En ocasiones, la figura del médico impone respeto. A veces es miedo. Los envuelve un aura, sobre todo cuando se desplazan en equipo, como si dijeran: juntos somos mucho más que todos lo enfermos del mundo. Son autoridad, en alguna medida: dan indicaciones, obligan o exigen, intimidan. Pero también hay un aura protectora. En ellos convive lo científico y lo humano y eso nos vuelve a todos un poco ambivalentes. Como un vizconde demediado en maldad y bondad, el médico se parte en frialdad y calidez. Hay que ver qué parte, cuál mitad, es la que entra cada día a la habitación de hospital; o tal vez esto: cuál sabe ver el paciente cada vez.

Yo sentía simpatía por el doctor P. No se daba aires de importancia, hablaba a mamá como a una persona y contestaba mis preguntas con buena voluntad. Por el contrario, el doctor N. y yo no nos gustábamos. Era elegante, deportivo, dinámico y ebrio de técnica y reanimaba a mamá con entusiasmo: pero para él ella era el objeto de una interesante experiencia y no un ser humano. Le temíamos.

Sí, una cumbre de científicos (aunque sea uno solo al que debemos enfrentarnos) que viene con sus conocimientos universales a depositarlos en un cuerpo, eso sí que es solo uno, aunque la élite pueda pensar que en ciertos aspectos son todos idénticos.

El doctor J., el profesor B., el doctor T.: lavados, planchados, estirados y perfumados, se inclinaban desde lo alto sobre esa anciana mal peinada, un poco huraña; estaban hechos unos señores. Reconocía esa impronta fútil: la de los magistrados de la Corte frente a un acusado cuya cabeza está en juego. […] ¿Y con qué derecho B. me había dicho: «Podrá reemprender su vida normal»? Yo rechazaba sus medidas. Cuando esa élite hablaba por la boca de mi madre me estremecía.

La contradicción es permanente: el equipo médico es el único que puede ser el héroe de la historia, al tiempo que es el mal, son «los malos»:

¿Piensan en una operación? Es casi imposible, la enferma está demasiado débil, me dice el cirujano al salir de la habitación.
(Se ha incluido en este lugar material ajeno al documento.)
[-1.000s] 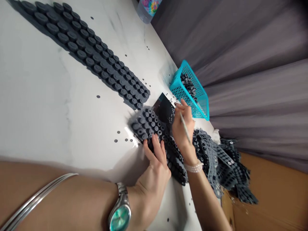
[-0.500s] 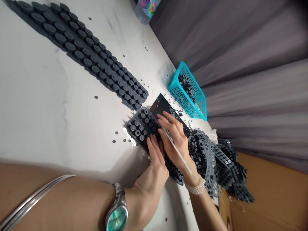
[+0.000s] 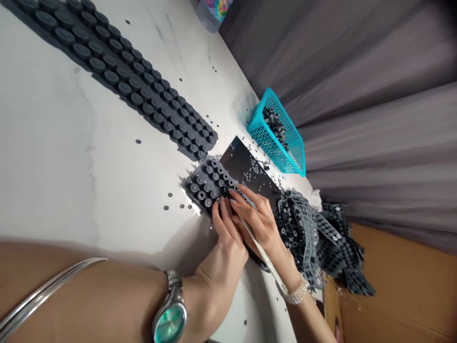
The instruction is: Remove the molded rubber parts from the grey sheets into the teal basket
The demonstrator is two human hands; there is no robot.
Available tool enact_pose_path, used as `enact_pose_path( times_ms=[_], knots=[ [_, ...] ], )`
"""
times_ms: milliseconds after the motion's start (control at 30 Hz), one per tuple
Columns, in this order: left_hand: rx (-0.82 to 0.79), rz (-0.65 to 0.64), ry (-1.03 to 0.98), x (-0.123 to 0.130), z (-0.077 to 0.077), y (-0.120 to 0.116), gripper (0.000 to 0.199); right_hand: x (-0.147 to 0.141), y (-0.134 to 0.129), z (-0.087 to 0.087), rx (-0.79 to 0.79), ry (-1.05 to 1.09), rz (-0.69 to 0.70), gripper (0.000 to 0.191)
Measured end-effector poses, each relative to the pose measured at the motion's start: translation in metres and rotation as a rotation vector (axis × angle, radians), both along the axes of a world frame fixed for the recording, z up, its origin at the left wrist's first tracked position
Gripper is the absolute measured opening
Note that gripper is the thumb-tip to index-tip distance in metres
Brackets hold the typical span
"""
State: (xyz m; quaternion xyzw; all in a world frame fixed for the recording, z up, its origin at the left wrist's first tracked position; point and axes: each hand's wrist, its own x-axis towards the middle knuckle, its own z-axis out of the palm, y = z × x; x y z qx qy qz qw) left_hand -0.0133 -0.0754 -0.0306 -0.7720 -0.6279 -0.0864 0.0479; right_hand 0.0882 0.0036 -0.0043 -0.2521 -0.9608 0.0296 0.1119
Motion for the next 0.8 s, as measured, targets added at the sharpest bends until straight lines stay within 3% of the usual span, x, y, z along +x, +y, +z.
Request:
enact_pose_path(
  times_ms=[200,467,600,800],
  knots=[
    [0.055,-0.044,0.044,-0.006,0.003,0.001,0.042,-0.003,0.005,0.003,0.044,-0.056,0.04,0.03],
    [0.072,-0.034,0.121,-0.009,0.005,0.002,0.043,-0.005,0.014,0.002,0.214,-0.128,0.159,0.024],
    [0.098,-0.049,0.107,-0.01,0.003,0.003,0.048,-0.001,0.014,-0.007,0.213,-0.088,0.021,0.025],
    [0.041,-0.027,0.075,-0.002,-0.001,0.0,0.054,0.016,0.022,-0.011,0.281,0.09,-0.366,0.026]
  ],
)
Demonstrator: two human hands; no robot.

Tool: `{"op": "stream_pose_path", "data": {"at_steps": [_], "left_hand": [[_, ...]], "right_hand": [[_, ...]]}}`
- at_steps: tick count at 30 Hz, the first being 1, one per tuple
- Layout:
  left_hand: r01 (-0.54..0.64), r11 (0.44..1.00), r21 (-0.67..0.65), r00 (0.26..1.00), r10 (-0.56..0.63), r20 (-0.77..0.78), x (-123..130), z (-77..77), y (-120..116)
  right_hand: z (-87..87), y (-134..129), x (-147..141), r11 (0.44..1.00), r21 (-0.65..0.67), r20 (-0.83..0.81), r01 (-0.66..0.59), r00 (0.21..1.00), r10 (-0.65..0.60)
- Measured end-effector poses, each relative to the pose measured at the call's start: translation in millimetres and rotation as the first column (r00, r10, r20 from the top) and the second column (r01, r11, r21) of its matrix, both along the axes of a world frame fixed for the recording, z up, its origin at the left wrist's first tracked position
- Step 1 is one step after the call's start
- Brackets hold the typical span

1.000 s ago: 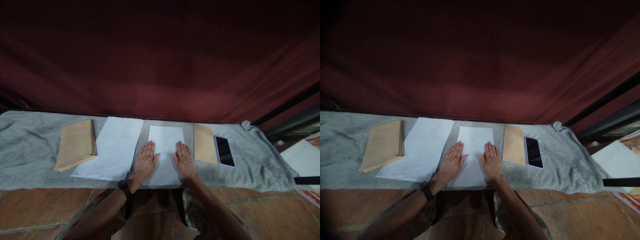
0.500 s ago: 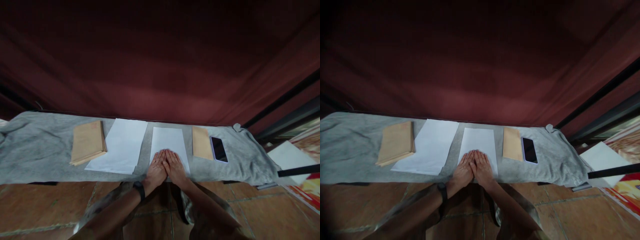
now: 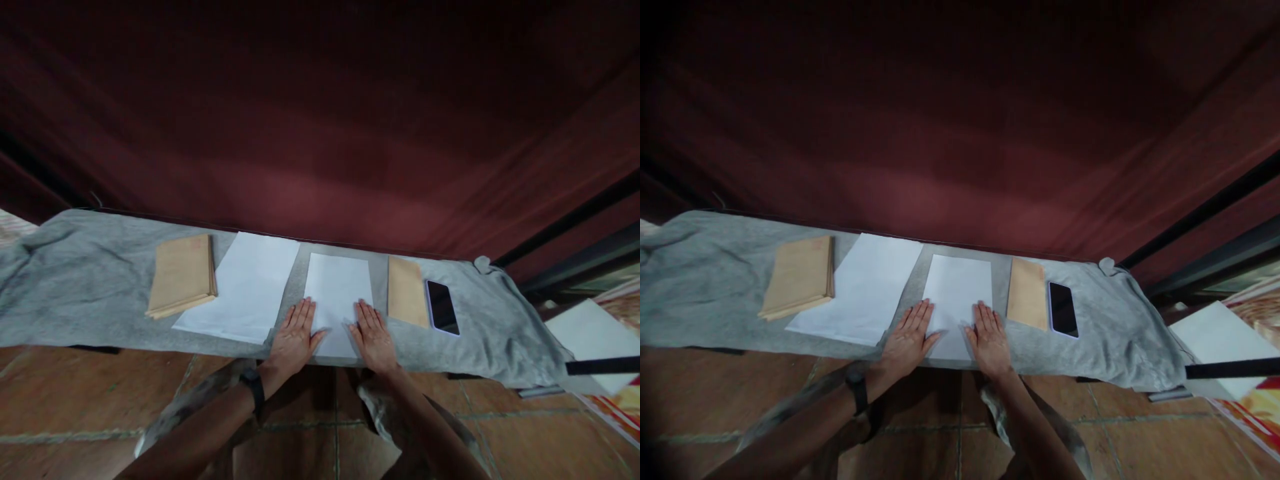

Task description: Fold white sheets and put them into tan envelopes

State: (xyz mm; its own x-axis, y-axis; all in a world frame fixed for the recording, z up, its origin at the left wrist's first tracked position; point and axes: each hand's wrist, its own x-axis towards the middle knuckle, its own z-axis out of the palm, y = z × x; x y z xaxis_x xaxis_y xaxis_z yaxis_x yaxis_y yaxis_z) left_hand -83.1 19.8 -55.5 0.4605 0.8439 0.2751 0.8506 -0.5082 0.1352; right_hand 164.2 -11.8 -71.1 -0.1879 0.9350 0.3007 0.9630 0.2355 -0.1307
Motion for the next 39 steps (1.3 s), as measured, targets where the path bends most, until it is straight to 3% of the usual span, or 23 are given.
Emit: {"op": "stream_pose_path", "data": {"at_steps": [7,10,13,18,22,28,39], "left_hand": [[-0.09,0.996,-0.005,0.996,0.09,-0.012,-1.4,3.5,7.4],[-0.081,0.996,-0.024,0.997,0.081,0.003,22.0,11.0,25.3],[0.017,0.996,-0.092,1.0,-0.017,-0.007,54.6,16.8,49.7],[0.094,0.985,-0.143,0.993,-0.102,-0.053,86.0,11.3,86.0],[0.081,0.98,-0.18,0.993,-0.096,-0.074,88.5,4.8,108.0],[0.06,0.99,-0.129,0.997,-0.066,-0.037,87.9,4.1,131.9],[-0.073,0.995,-0.07,0.997,0.074,0.011,85.6,-4.9,151.3]], "right_hand": [[-7.9,-3.5,18.4,0.999,0.013,-0.044,0.048,0.998,-0.047],[3.7,13.8,11.8,0.995,-0.042,-0.082,0.095,0.992,-0.098],[19.0,40.9,-3.9,0.991,-0.1,-0.126,0.084,0.987,-0.097],[25.3,82.2,-28.5,0.981,-0.192,-0.158,0.027,0.986,-0.058],[18.3,102.7,-30.7,0.974,-0.213,-0.149,0.084,0.982,-0.118],[16.5,124.4,-30.1,0.969,-0.203,-0.098,0.138,0.982,-0.16],[7.9,154.0,-30.1,0.95,-0.138,-0.092,0.281,0.951,-0.295]]}}
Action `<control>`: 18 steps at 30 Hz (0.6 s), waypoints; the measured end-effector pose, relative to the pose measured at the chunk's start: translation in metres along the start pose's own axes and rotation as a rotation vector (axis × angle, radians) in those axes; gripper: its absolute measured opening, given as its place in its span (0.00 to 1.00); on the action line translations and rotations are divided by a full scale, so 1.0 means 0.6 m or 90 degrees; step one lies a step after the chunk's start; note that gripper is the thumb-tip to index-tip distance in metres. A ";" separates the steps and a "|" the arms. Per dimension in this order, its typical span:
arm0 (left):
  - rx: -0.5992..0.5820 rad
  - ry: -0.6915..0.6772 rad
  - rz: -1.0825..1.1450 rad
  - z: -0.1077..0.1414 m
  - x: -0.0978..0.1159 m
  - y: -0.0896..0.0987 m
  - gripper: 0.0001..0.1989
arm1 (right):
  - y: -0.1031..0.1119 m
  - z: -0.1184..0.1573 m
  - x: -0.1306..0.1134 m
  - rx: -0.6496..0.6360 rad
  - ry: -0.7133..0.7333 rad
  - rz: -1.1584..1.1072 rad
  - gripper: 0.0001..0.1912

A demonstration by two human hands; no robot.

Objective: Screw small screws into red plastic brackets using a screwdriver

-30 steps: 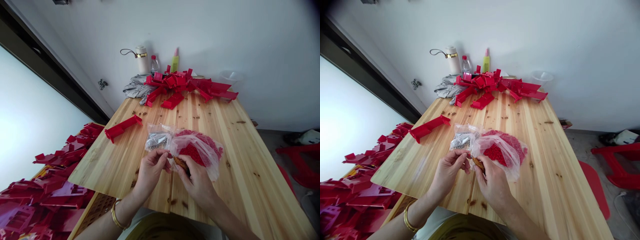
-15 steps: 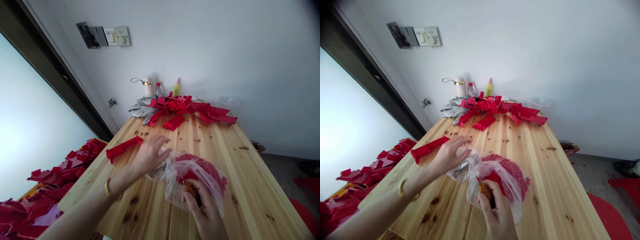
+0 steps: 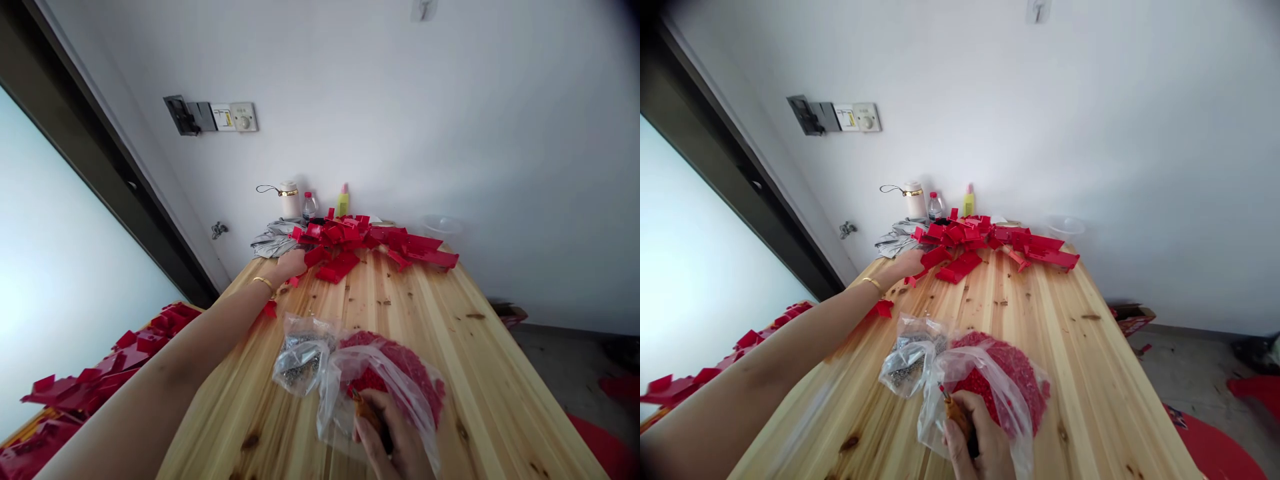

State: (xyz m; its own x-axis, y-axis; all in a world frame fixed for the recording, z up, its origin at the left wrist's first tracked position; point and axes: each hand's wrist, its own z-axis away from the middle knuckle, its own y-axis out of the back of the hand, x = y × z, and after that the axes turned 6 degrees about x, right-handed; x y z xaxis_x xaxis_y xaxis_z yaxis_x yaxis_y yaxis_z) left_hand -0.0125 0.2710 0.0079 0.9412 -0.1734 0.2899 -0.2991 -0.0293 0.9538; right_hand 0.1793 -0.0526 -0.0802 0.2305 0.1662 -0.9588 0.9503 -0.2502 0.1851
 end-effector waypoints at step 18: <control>0.005 -0.052 0.732 0.439 0.067 -0.034 0.16 | 0.000 -0.020 -0.044 -0.017 0.132 0.160 0.11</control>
State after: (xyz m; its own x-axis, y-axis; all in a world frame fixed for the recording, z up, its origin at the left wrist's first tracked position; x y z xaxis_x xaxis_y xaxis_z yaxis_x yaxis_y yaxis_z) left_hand -0.0098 0.0051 -0.0209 0.0987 -0.1642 0.9815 -0.9750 0.1815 0.1284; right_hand 0.1759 -0.0456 -0.0522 0.4940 0.2944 -0.8181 0.8626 -0.2833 0.4190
Se aleja, y una enfermera entrada en años, la señora Gontrand, que lo ha oído, no puede contenerse y me dice: «No deje que la operen.» Luego se tapa la boca con la mano: «¡Si el doctor N. supiera que le he dicho eso! Le he hablado como si se tratara de mi propia madre.» Le pregunto: «¿Qué sucederá si la operan?» Pero no responde; vuelve a encerrarse en sí misma.
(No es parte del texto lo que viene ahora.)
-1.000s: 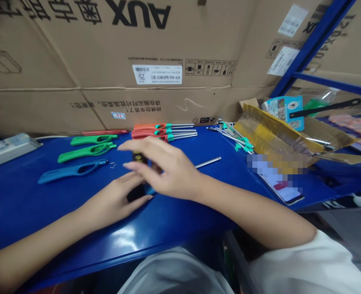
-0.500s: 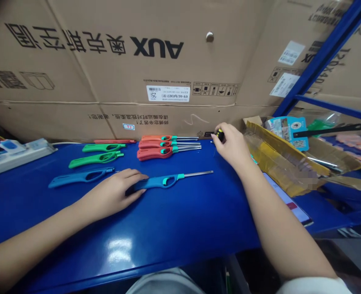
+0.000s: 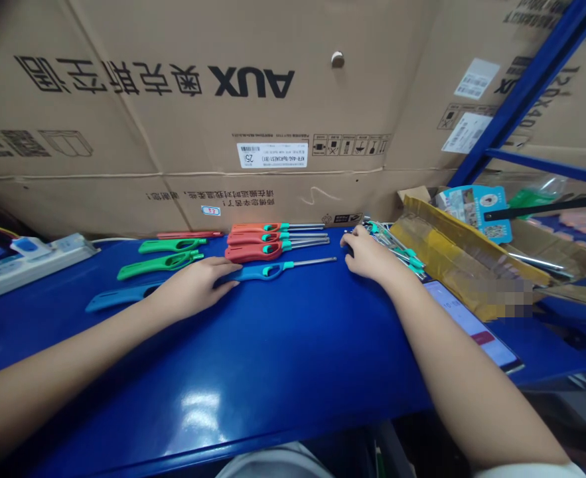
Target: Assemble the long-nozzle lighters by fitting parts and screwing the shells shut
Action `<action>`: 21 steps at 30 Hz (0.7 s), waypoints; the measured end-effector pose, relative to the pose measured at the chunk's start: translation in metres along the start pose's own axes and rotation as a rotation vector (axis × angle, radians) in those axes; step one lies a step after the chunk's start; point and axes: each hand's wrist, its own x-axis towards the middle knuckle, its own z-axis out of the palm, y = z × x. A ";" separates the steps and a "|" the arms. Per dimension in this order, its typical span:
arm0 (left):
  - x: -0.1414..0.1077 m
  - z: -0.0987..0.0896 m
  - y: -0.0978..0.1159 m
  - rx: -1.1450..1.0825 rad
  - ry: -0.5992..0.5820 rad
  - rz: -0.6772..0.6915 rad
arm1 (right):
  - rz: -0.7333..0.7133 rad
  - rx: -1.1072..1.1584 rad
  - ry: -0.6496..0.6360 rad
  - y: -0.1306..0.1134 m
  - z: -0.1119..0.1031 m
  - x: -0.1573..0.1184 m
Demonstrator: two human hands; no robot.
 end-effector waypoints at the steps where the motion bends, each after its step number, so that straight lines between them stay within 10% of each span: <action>1: 0.001 0.000 -0.001 0.004 0.006 -0.006 | 0.011 -0.009 -0.029 0.000 0.001 -0.001; 12: 0.009 0.004 -0.010 0.010 0.026 -0.026 | 0.047 -0.109 -0.178 -0.004 -0.002 -0.005; 21: 0.008 0.002 -0.007 0.017 0.045 -0.028 | -0.154 -0.047 0.043 -0.027 -0.003 0.000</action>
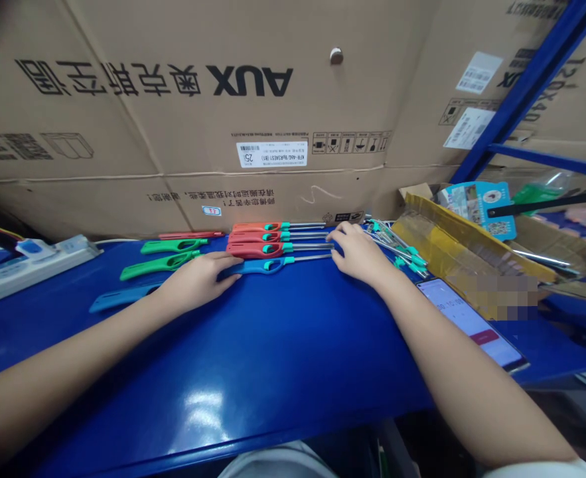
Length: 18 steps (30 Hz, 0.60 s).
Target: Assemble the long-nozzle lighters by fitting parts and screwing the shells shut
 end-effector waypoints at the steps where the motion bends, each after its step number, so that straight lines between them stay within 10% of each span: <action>1: -0.001 -0.001 0.000 0.001 0.002 -0.002 | -0.050 0.021 0.010 -0.006 0.000 0.001; 18: 0.000 -0.003 0.007 -0.007 0.003 -0.041 | -0.232 0.083 -0.035 -0.031 0.014 -0.001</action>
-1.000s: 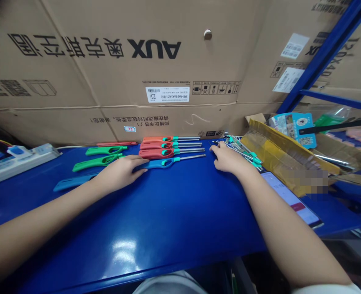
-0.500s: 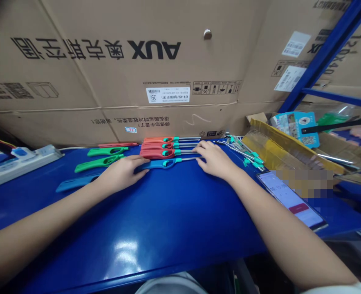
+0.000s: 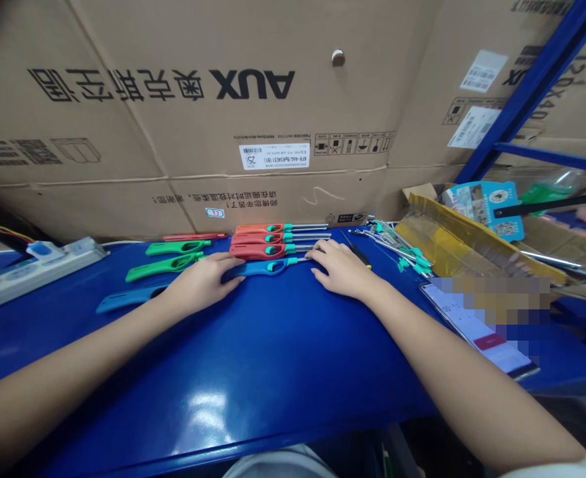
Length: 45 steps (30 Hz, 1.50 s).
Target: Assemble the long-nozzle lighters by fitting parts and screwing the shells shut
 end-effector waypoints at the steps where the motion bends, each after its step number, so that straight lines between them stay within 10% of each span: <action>1: 0.000 0.000 0.000 0.000 0.000 -0.001 | -0.002 0.002 -0.002 0.000 0.000 0.000; 11: 0.000 0.007 -0.003 -0.030 0.031 0.059 | 0.001 0.030 0.039 0.001 0.004 0.000; 22: 0.033 -0.035 -0.024 -0.145 0.199 0.187 | -0.023 0.232 0.480 -0.019 -0.015 -0.002; 31: 0.088 -0.013 -0.065 -0.131 0.261 0.089 | -0.043 0.349 0.340 -0.009 0.017 0.004; 45: 0.098 0.000 -0.072 -0.019 0.207 0.119 | 0.057 0.381 0.102 -0.010 0.026 0.005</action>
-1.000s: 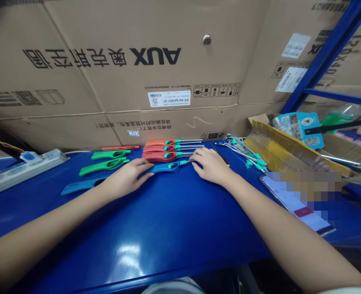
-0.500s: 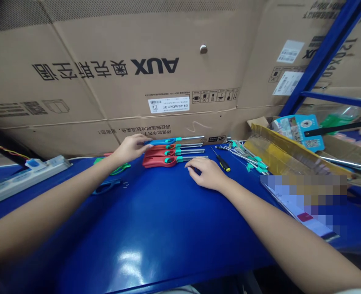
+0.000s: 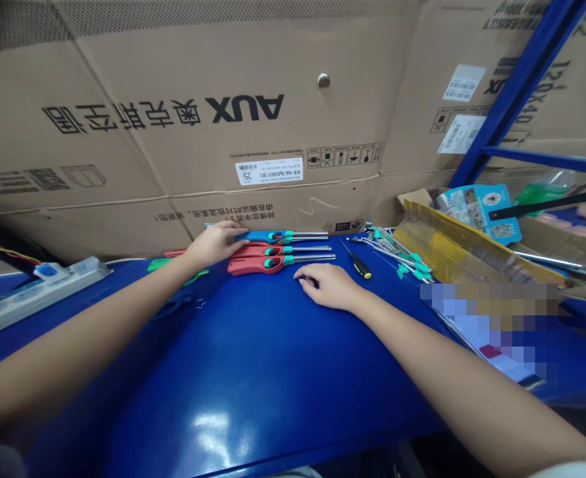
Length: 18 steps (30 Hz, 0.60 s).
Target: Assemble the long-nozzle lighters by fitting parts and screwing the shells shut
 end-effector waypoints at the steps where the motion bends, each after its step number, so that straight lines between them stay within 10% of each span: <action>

Pero la élite inquieta sobre todo en el discurso: es científico, aunque inventa; algo de lo literario, o por lo menos de la ficción, se cuela en el discurso médico. Como si la verosimilitud fuera una categoría como la verdad:

Ella le había preguntado al profesor B.: «Pero, ¿qué dirán a mamá cuando el mal reaparezca en otra parte?» Él le había respondido: «No se inquiete. Ya se nos ocurrirá algo. Siempre se nos ocurre algo que decir. Y el enfermo siempre se lo cree.
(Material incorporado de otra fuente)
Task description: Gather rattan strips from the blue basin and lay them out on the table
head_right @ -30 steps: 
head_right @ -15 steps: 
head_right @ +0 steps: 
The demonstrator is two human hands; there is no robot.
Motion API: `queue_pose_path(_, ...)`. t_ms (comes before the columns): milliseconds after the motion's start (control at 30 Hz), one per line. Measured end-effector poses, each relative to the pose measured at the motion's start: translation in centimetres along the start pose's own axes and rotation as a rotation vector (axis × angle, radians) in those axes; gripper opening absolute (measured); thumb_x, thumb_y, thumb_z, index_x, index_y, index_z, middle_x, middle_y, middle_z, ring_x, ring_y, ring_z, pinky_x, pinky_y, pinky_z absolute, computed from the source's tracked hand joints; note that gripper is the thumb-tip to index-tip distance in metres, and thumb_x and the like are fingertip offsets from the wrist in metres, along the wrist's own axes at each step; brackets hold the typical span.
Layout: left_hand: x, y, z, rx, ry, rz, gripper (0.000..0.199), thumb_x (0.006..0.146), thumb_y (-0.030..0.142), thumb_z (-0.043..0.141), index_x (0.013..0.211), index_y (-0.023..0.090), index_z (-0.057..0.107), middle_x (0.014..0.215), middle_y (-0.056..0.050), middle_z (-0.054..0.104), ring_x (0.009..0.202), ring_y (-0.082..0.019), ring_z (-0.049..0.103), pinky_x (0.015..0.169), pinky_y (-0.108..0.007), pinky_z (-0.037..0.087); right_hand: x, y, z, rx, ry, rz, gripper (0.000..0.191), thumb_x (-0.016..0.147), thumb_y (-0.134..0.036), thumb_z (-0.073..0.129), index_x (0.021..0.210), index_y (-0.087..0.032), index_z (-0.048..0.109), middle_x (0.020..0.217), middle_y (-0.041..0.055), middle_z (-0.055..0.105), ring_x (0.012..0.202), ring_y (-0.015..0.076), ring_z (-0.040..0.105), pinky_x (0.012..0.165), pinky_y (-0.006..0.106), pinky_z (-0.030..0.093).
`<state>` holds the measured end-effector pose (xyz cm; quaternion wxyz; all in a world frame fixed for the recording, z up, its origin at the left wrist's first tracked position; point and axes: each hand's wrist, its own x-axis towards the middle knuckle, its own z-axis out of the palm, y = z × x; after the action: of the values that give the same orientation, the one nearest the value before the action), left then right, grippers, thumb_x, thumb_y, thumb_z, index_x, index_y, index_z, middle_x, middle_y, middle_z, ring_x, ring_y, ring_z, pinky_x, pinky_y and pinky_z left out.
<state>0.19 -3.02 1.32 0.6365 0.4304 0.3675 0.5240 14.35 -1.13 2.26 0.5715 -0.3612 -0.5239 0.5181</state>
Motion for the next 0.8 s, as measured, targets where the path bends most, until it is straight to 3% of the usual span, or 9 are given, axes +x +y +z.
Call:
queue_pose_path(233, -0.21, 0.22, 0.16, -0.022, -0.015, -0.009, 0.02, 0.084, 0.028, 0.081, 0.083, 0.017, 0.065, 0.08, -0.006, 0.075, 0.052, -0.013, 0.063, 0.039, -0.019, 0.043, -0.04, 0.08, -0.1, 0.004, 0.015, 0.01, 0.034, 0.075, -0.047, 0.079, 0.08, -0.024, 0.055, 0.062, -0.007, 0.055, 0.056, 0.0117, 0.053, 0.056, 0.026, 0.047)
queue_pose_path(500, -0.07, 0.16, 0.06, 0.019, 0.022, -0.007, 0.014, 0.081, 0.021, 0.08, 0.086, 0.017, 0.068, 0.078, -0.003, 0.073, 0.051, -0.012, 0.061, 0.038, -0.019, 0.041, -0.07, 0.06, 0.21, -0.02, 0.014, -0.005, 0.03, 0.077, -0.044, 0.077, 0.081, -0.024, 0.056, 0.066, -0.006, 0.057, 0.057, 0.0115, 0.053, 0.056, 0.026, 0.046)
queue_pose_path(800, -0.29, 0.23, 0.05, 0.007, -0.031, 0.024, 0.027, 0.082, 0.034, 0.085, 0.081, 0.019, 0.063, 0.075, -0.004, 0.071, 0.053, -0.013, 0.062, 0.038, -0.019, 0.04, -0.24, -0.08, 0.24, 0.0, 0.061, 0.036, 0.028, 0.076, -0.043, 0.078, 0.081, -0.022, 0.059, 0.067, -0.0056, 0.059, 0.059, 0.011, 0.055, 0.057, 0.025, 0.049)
Así todo, dejamos todo en sus manos…

Uno se halla inmerso en un engranaje y es impotente ante el diagnóstico de los especialistas, sus previsiones y sus decisiones. El enfermo se ha convertido en propiedad de ellos: ¿quién es capaz de quitárselo? […] ¿me hubiera atrevido a decirle a N.: «Déjela extinguirse»? Es lo que le sugería cuando le pedí: «No la atormente», y me contestó de mala manera, con la altivez de quien está seguro de su deber.